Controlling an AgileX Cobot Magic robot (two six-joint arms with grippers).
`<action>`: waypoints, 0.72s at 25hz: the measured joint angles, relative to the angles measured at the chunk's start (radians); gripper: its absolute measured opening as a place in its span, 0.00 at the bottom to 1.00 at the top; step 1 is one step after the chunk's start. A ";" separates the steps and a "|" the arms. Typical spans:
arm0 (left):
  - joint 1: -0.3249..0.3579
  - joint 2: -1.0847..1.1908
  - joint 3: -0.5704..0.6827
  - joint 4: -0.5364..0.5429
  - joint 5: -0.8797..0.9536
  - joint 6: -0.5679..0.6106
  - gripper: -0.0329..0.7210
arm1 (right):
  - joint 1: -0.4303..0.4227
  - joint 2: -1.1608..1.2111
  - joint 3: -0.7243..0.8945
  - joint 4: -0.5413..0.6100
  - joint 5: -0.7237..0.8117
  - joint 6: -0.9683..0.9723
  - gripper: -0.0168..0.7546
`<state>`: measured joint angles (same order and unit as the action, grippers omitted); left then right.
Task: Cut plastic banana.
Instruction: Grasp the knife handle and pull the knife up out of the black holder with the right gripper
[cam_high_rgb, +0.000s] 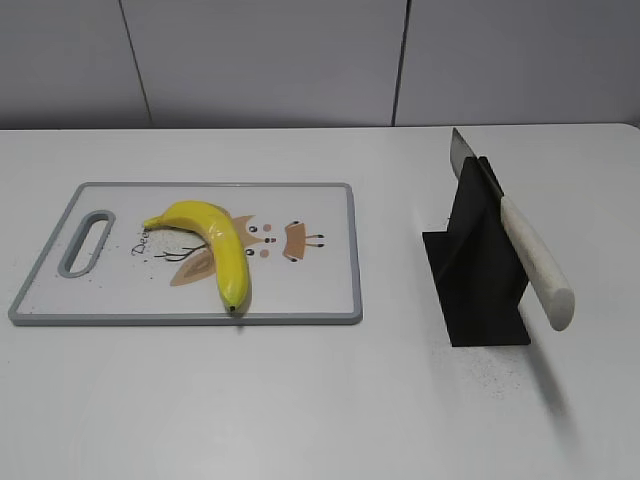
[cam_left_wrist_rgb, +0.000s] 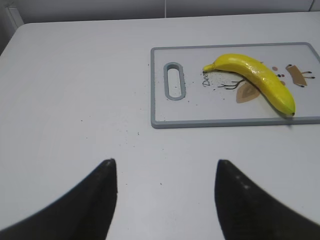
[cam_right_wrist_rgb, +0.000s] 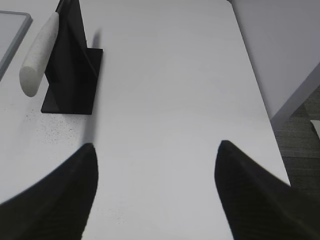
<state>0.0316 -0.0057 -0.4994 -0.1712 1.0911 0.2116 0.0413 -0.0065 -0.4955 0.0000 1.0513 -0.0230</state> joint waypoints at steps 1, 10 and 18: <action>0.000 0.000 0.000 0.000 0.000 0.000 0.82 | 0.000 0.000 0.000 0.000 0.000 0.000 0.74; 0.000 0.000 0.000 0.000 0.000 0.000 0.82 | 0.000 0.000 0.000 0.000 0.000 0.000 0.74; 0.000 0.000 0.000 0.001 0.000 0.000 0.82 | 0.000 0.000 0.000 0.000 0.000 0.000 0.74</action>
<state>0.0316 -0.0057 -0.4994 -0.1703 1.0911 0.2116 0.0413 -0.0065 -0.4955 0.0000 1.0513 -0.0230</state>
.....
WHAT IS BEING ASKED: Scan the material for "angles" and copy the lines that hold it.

RESPONSE TO THIS EXERCISE:
`<action>`: waypoints, 0.72s at 25hz: the measured joint angles, relative to the angles measured at the chunk's start (radians); gripper: its absolute measured opening as a place in its span, 0.00 at the bottom to 1.00 at the top; step 1 is one step after the chunk's start. A ";" separates the steps and a "|" the arms. Typical spans:
`<state>`: measured joint angles (same order and unit as the action, grippers omitted); left then right.

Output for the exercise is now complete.